Ignoring the background

It is surprising how we ignore events online that we would never ignore in our office. Imagine someone entering the room in which we lead our group. None of us would ignore such an intrusion. However, when someone has passed behind one of the group members when they sit in front of the computer, no one would comment on it, including the group therapist. It is as if these background details become transparent to us. Special attention and training are needed in order to not ignore these events.

 

Conclusion

Leading online groups requires specific training and supervision. Just as it is not enough to be a good individual therapist to become a group therapist, it is not enough to be a good group therapist to become an online one.
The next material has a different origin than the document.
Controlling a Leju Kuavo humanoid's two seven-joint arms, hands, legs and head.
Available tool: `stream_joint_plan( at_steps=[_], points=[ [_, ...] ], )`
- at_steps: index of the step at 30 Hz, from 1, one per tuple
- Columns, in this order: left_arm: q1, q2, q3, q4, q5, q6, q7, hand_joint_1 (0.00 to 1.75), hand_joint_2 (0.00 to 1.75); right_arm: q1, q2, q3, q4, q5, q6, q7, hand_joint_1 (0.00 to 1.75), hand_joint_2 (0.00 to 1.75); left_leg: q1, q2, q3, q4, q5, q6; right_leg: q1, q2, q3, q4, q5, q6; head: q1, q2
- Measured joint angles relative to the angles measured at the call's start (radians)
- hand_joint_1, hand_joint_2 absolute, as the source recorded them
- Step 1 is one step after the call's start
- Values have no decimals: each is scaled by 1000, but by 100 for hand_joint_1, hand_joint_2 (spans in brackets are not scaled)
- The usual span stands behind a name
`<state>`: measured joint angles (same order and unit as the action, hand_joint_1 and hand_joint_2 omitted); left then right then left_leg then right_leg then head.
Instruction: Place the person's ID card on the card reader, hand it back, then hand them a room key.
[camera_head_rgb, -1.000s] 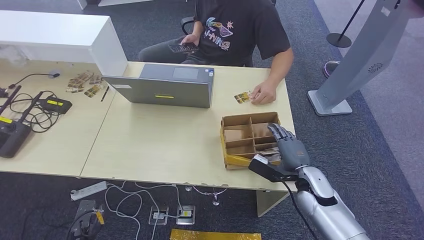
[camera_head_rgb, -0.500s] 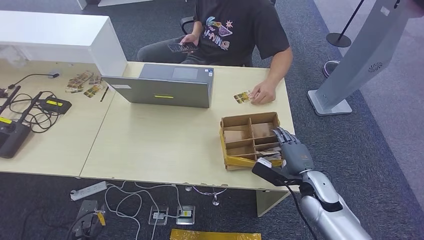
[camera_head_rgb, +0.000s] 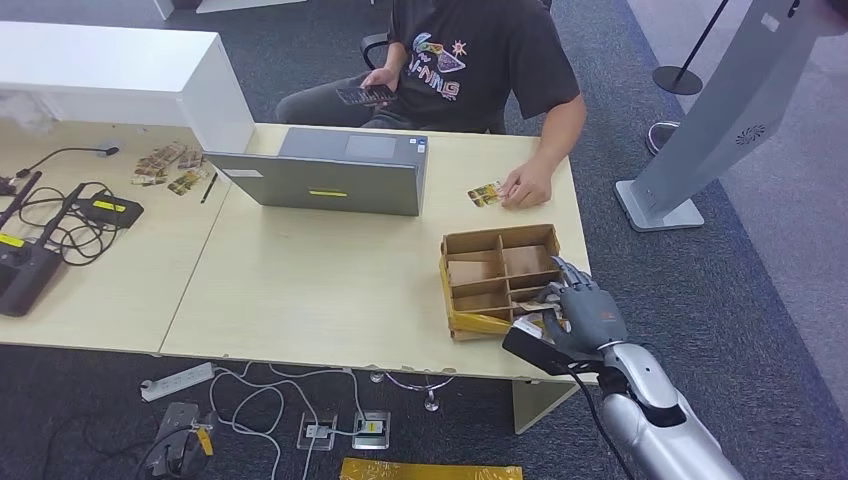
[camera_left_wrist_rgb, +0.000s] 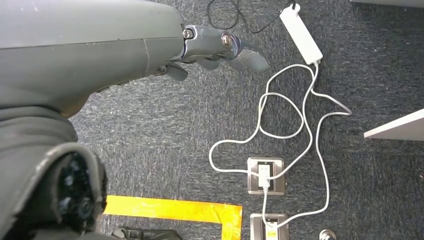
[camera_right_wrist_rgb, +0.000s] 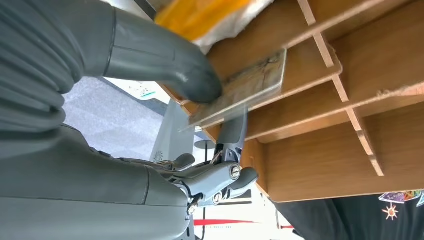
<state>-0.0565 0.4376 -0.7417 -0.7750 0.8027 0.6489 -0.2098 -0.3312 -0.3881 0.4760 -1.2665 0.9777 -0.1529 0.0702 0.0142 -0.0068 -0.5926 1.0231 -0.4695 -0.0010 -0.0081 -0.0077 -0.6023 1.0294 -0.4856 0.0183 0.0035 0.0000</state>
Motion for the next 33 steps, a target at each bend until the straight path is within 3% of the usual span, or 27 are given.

At AGPA Connect 2020 to be held in New York City this March, I am going to chair a one-day course on online therapy, The Theory and Practice of Online Therapy: Group, Individual, Couple and Family where we will learn best practices with this approach. This course is based on Theory and Practice of Online Therapy (Weinberg and Rolnick, 2020), a book that I co-edited with my colleague Arnon Rolnick, PhD, who will join me in teaching this AGPA Connect course. You are all welcome to join.

 

References

Craig, P.E. (1986). Sanctuary and presence: An existential view of the therapist’s contribution. The Humanistic Psychologist, 14, 22–8.

Dunstan, D.A., & Tooth, S.M. (2012). Treatment via videoconferencing: A pilot study of delivery by clinical psychology trainees. The Australian Journal of Rural Health, 20, 88–94.

Foulkes, S.H. (1964). Therapeutic group analysis. London: George Allen and Unwin.

Geller, S.M., & Greenberg, L.S. (2012). Therapeutic presence: A mindful approach to effective therapy. APA publications.

Iacoboni, M. (2008). Mirroring People: The Science of Empathy and How We Connect with Others. New York: Picador.

Ogden, P. and Godstein, B. (2020). Sensorymotor Psychotherapy from a Distance. In H. Weinberg & A. Rolnick (eds.) Theory and Practice of Online Therapy: Internet-delivered Interventions for Individuals, Families, Groups, and Organizations. pp: 47-65. New York: Routledge.

Porges, S.W. (2011). The Polyvagal Theory: Neurophysiological Foundations of Emotions, Attachment, Communication, and Self-regulation. New York: W.W. Norton.

Russell, G.I. (2015). Screen relations: The limits of computer-mediated psychoanalysis and psychotherapy. London: Karnac Books.

Schore, A. N. (2003). Affect Dysregulation and Disorders of the Self, WW Norton & Company, New York

Siegel, D. (1999). The developing mind. New York, NY: Guilford Press.

Wallin, D.J. (2007) 'Attachment in Psychotherapy'. NY: The Guilford Press.

Weinberg, H. (2014). The paradox of internet groups: Alone in the presence of virtual others. London: Karnac Books.

Weinberg, H. & Rolnick A. (eds.) (2020) Theory and practice of online therapy: Internet-delivered interventions for individuals, families, groups, and organizations. New York: Routledge.